I am sad this morning. I know the feeling so intimately, it comes in cycles, rising to make itself felt, dipping away again, hiding out for a while. It is gray outside. A gray outside Friday morning, dark inside my house, my children still asleep, my husband already gone to work, and I sit here trying to touch the sadness, to hold it close and make it my friend. I am tired of fighting the sadness, tired of trying to make it a stranger who arrives uninvited. This sadness lives in me. It is mine to embrace when to rises into view, mine to welcome as a guest who comes to tell me that there are things that matter deeply, and of course you will be sad when you have to say goodbye to your children yet again. This is your life now. They come and then they go again. You wrap them in your arms while they are near and you wrap them in your petitions when they go. My son is here for one more day. He leaves tomorrow to spend the weekend with a friend. Then he is back for less than a day before he leaves again for his final semester of college. After that, who knows? We will see.

And that is another thing I will no longer do battle with: the not knowing.

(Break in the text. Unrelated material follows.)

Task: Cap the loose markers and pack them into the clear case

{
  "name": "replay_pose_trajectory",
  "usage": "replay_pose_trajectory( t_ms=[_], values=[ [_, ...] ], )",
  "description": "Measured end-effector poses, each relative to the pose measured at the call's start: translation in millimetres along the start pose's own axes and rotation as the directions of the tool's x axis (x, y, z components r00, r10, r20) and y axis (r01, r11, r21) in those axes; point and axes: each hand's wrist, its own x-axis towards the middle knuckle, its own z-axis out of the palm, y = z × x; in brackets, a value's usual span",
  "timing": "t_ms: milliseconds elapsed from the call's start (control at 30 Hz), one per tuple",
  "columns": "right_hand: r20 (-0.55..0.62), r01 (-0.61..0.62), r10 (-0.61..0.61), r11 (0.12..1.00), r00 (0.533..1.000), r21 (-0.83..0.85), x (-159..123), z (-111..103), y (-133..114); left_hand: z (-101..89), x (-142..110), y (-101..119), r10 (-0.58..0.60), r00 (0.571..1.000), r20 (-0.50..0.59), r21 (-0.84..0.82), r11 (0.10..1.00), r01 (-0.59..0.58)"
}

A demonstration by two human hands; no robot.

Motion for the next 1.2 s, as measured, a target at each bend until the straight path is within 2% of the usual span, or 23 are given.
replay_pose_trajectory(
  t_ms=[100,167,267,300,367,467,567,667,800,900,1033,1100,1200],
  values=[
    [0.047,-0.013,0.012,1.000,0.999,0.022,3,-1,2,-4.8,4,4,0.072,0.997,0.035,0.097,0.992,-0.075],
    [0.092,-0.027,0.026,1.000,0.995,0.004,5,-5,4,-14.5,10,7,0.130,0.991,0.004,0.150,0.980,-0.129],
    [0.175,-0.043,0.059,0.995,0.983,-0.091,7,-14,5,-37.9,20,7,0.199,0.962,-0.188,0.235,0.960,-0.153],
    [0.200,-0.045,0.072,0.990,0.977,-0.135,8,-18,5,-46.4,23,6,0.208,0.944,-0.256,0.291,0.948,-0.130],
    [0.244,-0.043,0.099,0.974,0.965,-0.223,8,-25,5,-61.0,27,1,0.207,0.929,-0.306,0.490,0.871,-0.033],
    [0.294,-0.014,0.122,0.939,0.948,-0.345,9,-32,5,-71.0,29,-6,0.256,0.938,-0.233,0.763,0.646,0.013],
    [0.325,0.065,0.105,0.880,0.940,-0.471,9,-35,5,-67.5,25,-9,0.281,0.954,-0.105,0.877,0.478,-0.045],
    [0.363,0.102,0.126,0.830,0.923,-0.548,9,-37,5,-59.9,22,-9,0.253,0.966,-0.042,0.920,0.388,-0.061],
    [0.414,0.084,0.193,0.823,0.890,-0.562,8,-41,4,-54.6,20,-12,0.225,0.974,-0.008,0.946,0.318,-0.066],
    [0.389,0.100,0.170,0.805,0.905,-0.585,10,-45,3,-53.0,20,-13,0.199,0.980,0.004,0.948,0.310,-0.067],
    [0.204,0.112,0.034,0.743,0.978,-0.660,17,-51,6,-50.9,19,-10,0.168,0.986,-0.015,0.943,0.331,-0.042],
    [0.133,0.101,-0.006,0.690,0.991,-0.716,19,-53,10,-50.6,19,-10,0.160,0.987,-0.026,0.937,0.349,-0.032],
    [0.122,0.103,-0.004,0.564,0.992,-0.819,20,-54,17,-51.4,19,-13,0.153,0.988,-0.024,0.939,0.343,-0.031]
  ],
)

I am endeavoring to become comfortable with not knowing what comes next, with letting events unfold and trusting I will be able to manage, not fearing the blindside. Trusting my husband and my children to manage too. Trusting them not to be broken by sadness or made fearful by change or unmoored by joy, trusting myself and trusting them to hold nothing back and not resist the unforeseen. When in my life did I decide that the unforeseen was dangerous? Such goodness and possibility comes around that corner, too.

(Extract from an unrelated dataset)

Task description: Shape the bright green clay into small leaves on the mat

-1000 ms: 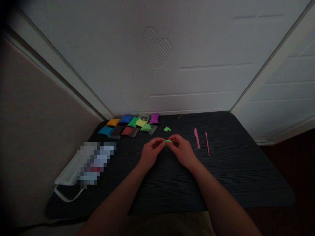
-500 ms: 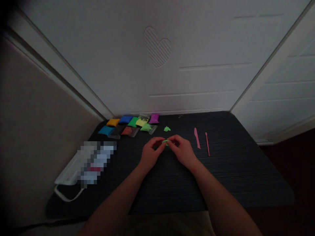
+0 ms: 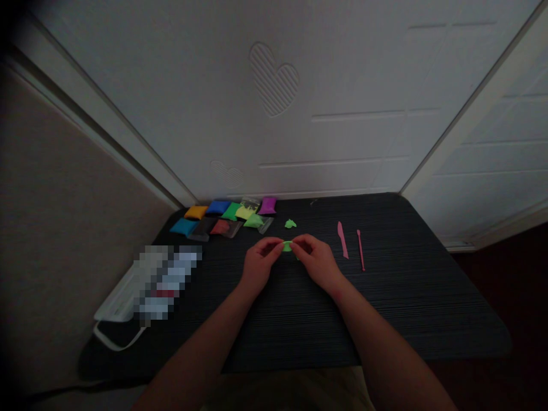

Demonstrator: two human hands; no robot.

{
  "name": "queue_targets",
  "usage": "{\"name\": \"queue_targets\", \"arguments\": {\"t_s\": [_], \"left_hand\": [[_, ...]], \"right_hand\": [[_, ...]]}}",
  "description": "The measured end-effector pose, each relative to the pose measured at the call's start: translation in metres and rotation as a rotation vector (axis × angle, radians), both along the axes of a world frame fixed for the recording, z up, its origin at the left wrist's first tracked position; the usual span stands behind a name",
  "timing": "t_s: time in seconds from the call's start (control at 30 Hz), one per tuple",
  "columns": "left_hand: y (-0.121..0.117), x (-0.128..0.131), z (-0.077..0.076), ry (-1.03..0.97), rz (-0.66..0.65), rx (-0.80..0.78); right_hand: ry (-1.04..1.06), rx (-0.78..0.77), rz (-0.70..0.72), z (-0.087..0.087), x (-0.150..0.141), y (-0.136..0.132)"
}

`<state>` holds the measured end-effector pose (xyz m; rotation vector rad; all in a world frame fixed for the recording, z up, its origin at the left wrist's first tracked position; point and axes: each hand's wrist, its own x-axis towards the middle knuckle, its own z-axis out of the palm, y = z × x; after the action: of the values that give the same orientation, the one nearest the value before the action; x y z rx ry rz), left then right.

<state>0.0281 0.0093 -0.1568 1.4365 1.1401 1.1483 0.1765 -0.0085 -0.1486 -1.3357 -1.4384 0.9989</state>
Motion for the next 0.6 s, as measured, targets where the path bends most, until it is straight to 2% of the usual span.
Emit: {"name": "queue_targets", "arguments": {"t_s": [0.1, 0.33, 0.43, 0.6], "left_hand": [[-0.0012, 0.0009, -0.0014, -0.019, -0.032, 0.005], [-0.0025, -0.0009, 0.0044, 0.143, -0.035, 0.051], [-0.0034, -0.0008, 0.0064, 0.15, -0.03, 0.068], [-0.0041, 0.001, 0.0027, 0.13, -0.041, 0.066]], "right_hand": [[-0.041, 0.024, -0.01, 0.0012, 0.0005, -0.0008], [-0.055, 0.048, 0.0, -0.0005, -0.0006, -0.0015], [-0.017, 0.03, 0.01, -0.0031, -0.0013, -0.0004], [-0.078, 0.062, 0.014, -0.002, -0.0004, -0.0006]]}}
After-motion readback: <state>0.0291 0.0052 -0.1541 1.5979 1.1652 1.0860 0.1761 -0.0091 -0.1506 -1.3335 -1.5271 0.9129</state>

This year, no matter the rise and fall of the wheel, no matter the sad days and the welcome and unwelcome surprises and the incessant whir of my brain, I am going to dare to let down my guard, knowing that there is nothing one can fully prepare for ahead of time, you just do your best and keep on living. I am so exhausted from bracing all the time for the worst I can imagine. The worst never comes. Because whatever comes, we don't spend time evaluating whether this is the worst of it, or even whether this is the best of it. Instead, we square our feet and get busy living it. There is no other way.

Wednesday, January 2, 2013

Alicia the Beautiful

“There is no exquisite beauty…without 
some strangeness in the proportion.” 

—Edgar Allen Poe

Still Here

First day back at work. My defenses must be shot because the things I am usually fairly inured to are strumming my last nerve. Pet peeve:

Coworkers who complain about all they have to do when in fact almost everyone around them has as much to get done, and one who can't let go of how the writer of a story in the last issue acted like such a prima donna and wanted to re-edit the edit of her story and she's still so pissed about that and she's going to talk to someone up high about how that went down. I just want to scream get over it. Some writers are prima donnas. Some editors are too.

Well, don't I sound put upon today? Compounding matters is the fact that I am in denial that I am back at work on the second day of the year 2013 and how on earth did we get to 2013 already?

Had a nice little break though. And yesterday, twenty seven of us sat shoulder to shoulder around three tables joined end to end for a New Year's day meal. At one end were the young people, at the other end were the older folks, and it felt like a communion of souls, all of us happy to be welcomed at that table among generations of old and new friends.

Happy New Year, my friends. Or as Ms. Moon might say, Happy Wednesday.